Ce rapport devra aussi comporter des comparaisons européennes, sachant qu'un certain nombre d'entre vous m'ont questionné sur les aménités rurales. À ce stade, la comparaison européenne est inexistante. Je connais les pays dans lesquels j'ai travaillé, qui sont plutôt germaniques, ainsi que les pays dont je suis partiellement originaire, qui sont les pays de l'ex-Yougoslavie et l'Italie. Dans ces régions, l'on observe des éléments intéressants sur les dotations de fonctionnement. Par exemple, en Italie, ces dotations n'émanent pas de l'État, mais des régions. Le système est quelque peu particulier, puisque des dotations de fonctionnement sont calculées sur la non-artificialisation des sols, dans une logique de compensation, dans la mesure où l'on considère qu'il n'y a plus de carbone dès lors que les zones naturelles sont plus nombreuses que les zones urbanisées, ce qui correspond à la réalité de la ruralité.
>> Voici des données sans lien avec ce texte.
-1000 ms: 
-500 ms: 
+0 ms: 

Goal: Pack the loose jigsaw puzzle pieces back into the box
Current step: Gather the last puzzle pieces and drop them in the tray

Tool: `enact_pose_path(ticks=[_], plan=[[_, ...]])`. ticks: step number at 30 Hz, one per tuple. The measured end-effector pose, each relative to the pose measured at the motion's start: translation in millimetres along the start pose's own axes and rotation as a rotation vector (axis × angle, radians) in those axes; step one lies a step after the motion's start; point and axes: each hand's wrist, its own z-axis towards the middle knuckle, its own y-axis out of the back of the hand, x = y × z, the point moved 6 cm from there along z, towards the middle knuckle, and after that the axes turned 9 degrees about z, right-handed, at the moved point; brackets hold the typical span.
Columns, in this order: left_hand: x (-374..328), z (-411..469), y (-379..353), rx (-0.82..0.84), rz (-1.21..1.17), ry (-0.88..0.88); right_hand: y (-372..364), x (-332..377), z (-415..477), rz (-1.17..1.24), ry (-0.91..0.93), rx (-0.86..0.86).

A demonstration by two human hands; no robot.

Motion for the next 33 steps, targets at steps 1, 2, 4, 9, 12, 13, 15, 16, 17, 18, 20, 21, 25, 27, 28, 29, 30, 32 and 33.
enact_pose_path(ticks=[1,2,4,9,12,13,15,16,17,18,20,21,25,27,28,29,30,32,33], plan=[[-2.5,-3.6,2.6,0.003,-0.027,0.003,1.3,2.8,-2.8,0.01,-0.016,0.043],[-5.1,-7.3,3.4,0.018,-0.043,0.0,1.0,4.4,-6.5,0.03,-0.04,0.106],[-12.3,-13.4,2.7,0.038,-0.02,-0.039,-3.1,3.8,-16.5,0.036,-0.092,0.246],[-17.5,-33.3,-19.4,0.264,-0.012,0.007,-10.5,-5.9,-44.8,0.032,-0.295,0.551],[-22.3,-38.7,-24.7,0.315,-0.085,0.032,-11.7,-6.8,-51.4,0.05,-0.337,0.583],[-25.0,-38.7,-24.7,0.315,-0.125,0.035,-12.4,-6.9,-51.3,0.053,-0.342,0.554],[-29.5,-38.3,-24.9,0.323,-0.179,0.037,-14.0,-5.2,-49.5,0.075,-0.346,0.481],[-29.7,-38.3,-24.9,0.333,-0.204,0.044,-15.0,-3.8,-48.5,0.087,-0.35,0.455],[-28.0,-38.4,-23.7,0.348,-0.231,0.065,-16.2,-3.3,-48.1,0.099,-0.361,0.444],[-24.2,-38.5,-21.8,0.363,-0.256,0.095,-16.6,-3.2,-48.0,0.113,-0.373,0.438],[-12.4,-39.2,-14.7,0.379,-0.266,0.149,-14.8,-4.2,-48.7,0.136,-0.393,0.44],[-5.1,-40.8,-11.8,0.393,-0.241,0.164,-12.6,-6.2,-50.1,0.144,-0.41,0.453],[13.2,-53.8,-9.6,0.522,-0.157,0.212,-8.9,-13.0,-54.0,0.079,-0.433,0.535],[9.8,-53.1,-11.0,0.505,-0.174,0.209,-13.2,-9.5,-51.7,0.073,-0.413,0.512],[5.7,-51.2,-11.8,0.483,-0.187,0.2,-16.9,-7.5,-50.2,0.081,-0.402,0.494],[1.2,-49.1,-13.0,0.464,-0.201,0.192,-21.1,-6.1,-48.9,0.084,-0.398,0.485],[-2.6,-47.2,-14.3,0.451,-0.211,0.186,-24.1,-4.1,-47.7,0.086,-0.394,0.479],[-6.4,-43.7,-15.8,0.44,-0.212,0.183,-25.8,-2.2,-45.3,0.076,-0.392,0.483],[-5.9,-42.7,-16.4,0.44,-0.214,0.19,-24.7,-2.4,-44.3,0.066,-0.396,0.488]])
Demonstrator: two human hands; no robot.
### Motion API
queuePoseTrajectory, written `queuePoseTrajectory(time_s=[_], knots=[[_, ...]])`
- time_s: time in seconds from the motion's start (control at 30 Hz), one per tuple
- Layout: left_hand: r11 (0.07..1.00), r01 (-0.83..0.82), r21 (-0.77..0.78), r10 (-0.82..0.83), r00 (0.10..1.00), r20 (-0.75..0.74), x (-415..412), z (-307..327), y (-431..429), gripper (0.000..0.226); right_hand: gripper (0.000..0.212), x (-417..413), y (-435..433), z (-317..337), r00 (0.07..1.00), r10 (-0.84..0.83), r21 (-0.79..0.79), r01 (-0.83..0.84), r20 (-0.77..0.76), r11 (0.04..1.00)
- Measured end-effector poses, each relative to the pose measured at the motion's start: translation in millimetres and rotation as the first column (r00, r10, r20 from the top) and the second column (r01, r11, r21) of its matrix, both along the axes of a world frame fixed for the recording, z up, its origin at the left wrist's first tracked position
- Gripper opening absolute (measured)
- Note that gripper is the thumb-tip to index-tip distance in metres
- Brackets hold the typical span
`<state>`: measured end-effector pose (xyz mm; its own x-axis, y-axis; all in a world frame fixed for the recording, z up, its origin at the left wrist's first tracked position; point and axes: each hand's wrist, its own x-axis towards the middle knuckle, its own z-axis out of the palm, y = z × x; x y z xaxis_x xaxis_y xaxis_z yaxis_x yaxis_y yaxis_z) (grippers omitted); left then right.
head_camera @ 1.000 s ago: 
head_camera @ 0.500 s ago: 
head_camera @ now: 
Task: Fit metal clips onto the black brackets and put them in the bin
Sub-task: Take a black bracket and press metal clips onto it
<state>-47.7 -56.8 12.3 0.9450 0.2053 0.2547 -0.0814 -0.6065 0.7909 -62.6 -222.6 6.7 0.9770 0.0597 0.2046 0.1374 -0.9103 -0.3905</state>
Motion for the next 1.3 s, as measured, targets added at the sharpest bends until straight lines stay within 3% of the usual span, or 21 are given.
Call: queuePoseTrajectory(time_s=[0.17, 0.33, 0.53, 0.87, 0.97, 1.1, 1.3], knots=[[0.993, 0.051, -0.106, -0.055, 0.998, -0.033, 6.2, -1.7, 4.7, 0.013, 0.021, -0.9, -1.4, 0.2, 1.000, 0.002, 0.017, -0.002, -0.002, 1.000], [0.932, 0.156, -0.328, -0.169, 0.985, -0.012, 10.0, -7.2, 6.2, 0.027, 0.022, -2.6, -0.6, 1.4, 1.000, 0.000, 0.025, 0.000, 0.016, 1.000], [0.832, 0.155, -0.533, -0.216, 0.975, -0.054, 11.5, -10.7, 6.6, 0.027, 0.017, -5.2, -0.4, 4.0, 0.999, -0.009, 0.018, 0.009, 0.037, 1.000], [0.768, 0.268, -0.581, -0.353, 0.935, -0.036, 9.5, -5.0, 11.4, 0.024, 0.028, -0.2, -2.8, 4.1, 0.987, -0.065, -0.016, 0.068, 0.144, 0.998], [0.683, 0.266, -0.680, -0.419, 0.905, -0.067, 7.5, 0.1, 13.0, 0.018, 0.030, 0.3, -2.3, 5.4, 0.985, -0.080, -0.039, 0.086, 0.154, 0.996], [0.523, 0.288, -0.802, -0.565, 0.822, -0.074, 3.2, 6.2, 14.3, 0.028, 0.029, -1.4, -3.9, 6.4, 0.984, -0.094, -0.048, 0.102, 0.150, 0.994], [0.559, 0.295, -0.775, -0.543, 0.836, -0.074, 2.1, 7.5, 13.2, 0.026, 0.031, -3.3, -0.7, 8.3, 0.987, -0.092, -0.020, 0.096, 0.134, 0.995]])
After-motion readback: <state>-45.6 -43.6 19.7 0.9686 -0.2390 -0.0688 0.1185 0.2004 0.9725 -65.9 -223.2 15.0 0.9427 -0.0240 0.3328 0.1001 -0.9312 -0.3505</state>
La compensation intervient donc par le biais d'une dotation de fonctionnement régionale. Je cite l'Italie, mais l'Italie n'est pas un État fédéral, même s'il est plus décentralisé que d'autres États, étant entendu que les conseils régionaux italiens ont le pouvoir de légiférer, dans le cadre de la loi nationale, mais de manière assez large. Toutes les provinces et régions autonomes d'Italie ont mis en place ce type de solidarité vis-à-vis des aménités rurales, ce qui est notamment le cas des territoires de montagne du Sud-Tyrol et du Val d'Aoste. Nous devrons donc nous pencher sur ces aménités rurales au travers de ce rapport et du CIR.